Booboo, I think you need spiritual alignment more than cocaine

Booboo, I think you need spiritual alignment more than cocaine

Catalogue essay for Spiritual Poverty

Gertrude Glasshouse

,

2022

Installation view of Spiritual Poverty, featuring works by Sarah Brasier and Matthew Harris, presented at Gertrude Glasshouse, 2022. Photo: Christian Capurro.

Spiritual Poverty by Sarah Brasier and Matthew Harris at Gertrude Glasshouse is an exhibition about lifestyle seen through a tawdry lens. It looks like Deans Art, inspired by their neighbour Gertrude in Preston, decided to expand the franchise to open a contemporary art gallery in partnership with Broadsheet (please don’t). One enters Glasshouse to encounter paintings about anthropomorphic creatures by Sarah Brasier on the walls, resembling op shop rejects, and humanoid sculptures by Mathew Harris on the floor, made with materials such as “Kmart Wooden Work from Home Playset”. They both handle these vernaculars with perversion, to incorporate expressions of earthly vulgarity, such as iguanas spooning in Brasier’s Nang? (2022) and a troubled masturbator in Harris’ Computer Love (2022).

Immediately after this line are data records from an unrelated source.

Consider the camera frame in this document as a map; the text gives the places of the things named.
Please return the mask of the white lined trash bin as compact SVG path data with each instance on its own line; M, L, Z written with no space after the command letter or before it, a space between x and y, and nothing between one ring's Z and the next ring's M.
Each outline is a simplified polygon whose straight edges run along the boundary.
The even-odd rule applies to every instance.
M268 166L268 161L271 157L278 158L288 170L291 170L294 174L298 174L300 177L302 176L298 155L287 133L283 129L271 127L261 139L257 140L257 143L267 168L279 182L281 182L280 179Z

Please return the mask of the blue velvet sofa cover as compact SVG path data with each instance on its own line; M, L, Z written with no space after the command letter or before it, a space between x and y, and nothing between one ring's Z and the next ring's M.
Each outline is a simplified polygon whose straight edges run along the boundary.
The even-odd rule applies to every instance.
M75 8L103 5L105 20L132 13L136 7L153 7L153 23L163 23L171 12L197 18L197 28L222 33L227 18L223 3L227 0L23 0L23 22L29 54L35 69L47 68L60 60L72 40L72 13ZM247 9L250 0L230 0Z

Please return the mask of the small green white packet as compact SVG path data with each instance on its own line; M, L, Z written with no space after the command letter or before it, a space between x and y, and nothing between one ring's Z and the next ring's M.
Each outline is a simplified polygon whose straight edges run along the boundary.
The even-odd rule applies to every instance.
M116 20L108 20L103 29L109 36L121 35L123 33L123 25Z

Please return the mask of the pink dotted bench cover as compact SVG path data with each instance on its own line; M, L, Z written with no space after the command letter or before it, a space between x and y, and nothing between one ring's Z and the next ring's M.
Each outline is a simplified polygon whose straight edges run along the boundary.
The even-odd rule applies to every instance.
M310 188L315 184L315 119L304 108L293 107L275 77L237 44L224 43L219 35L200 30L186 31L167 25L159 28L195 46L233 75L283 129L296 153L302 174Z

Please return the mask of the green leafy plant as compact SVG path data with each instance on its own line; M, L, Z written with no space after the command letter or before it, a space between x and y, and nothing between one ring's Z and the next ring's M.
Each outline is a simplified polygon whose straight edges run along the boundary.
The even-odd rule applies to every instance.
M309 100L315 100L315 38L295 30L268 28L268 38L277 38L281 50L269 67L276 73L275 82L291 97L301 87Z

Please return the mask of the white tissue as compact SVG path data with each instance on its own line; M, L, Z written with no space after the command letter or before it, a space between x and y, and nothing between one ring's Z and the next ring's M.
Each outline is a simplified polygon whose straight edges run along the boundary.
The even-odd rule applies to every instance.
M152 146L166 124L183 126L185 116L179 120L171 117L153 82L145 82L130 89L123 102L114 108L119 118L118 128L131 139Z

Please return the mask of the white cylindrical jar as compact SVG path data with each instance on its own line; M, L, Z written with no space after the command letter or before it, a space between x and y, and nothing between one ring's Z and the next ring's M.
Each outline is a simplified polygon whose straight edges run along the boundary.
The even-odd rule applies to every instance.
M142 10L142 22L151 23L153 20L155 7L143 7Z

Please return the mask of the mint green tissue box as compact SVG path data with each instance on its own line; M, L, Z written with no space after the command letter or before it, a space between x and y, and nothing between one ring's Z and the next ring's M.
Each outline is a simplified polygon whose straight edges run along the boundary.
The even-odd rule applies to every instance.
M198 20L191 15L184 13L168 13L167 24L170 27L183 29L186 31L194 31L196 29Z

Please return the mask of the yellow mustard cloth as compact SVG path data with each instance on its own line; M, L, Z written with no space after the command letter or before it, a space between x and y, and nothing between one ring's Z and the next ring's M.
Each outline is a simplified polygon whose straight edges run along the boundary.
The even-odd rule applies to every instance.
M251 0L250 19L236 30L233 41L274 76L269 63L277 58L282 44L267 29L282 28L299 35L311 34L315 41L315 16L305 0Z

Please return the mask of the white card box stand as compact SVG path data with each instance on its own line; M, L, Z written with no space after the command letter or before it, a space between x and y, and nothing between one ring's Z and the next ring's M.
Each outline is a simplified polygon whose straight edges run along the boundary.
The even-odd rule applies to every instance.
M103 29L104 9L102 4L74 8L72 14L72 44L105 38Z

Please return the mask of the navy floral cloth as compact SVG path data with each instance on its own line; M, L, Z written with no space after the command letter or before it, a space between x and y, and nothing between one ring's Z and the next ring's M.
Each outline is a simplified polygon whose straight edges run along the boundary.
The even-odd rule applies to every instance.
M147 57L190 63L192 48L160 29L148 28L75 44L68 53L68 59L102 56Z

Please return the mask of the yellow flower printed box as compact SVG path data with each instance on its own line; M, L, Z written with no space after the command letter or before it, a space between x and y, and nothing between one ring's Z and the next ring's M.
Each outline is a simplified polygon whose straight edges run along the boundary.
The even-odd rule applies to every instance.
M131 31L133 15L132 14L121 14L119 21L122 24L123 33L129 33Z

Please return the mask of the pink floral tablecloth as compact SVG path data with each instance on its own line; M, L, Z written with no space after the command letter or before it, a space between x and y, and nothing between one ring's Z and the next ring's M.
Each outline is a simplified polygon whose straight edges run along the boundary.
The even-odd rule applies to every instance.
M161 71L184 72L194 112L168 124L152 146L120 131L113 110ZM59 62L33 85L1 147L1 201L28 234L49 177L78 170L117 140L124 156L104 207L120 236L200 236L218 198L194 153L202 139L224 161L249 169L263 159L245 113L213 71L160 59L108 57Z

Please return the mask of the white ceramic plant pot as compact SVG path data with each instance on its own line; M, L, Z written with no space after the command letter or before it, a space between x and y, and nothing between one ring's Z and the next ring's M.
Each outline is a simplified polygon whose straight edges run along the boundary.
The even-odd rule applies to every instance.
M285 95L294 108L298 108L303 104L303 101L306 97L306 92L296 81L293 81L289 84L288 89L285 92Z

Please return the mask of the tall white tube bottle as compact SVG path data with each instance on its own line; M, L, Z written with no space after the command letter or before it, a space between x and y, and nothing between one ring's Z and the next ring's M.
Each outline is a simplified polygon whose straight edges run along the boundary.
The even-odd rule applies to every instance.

The title of the show, Spiritual Poverty, connotes a state of hollowness that is grounded in these forms. Indeed, both artists trade in cheapness—Brasier invoking the comical authenticity of second hand shops and Harris conjuring the toxic artificiality of malls—to parody states of indulgence. This is a familiar sight in the creative industries once the sun sets, when the self-proclaimed heroes against the forces of neoliberalism suddenly become hobby rat labs: Booboo, I think you need spiritual alignment more than cocaine. This substance becomes a signifier for the paradoxical value of aesthetics manifest in the show, for it is rather expensive (smart call for a bag without ingredients), even though it is culturally cheap. Spiritual Poverty inverts this effect by becoming culturally expensive at the hand of the artists, who elevate the low to the high (*ba da boom tss*). Drugs are the negative of this semiotic reel, the show is the picture.

The first work in the exhibition is in fact Harris’ bronze sculpture Late for Brunch (2022), made with a replica of Alberto Giacometti’s Walking Man (1960), that the artist modified by placing a blonde wig on its head, a handbag on its arm, and cocaine on its nose. The original shows an ugly stick figure taking a step forward with patriarchal universalism, heading to a philosophical destination. Harris’ presents a hilarious campification of Giacometti’s sculpture and its laughable existential angst by invoking the excesses of The Real Housewives of Melbourne. But it also recalls familiar people in the arts, the kind to lose their shit reading this purposely ambiguous sentence (mhmm, so annoying). The figure is positioned to create the illusion of a visitor entering the gallery, dispelling the myth that contemporary art attracts deep people. The title, Late for Brunch, reveals the next stop in this person’s leisurely schedule. It is a mocking view on the romanticism that surrounds the structures of the creative industry, which intends to separate itself from banality but often shares the same demographic as a mid-range shopping mall.

Brasier also features cocaine or ketamine in her acrylic painting If it makes you happy it can’t be that bad (2022), where two butterflies are joyfully snorting lines above a pink flower amidst a yellow background. The colourful image is hysterical, since it looks beautifully conservative from afar, until it reveals mischief upon closer inspection. The idea of representing butterflies sucking nectar conjures uncomfortable moments, such as talking to a host about the painting in their living room, which turns out to be theirs (and now they are monologuing about it). Or forwarding a post about nature to a crush on Instagram, only to find a ‘Seen 7 days ago’ a week later. Rarely, if ever, something good comes out of butterfly images. Brasier connects with this sense of doom, found in supposedly optimistic pictures. The butterfly, previously a symbol of transformation, is now stagnated by the most repetitive, stereotypical and unexciting thing in the world: hope. I mean, party drugs in the arts.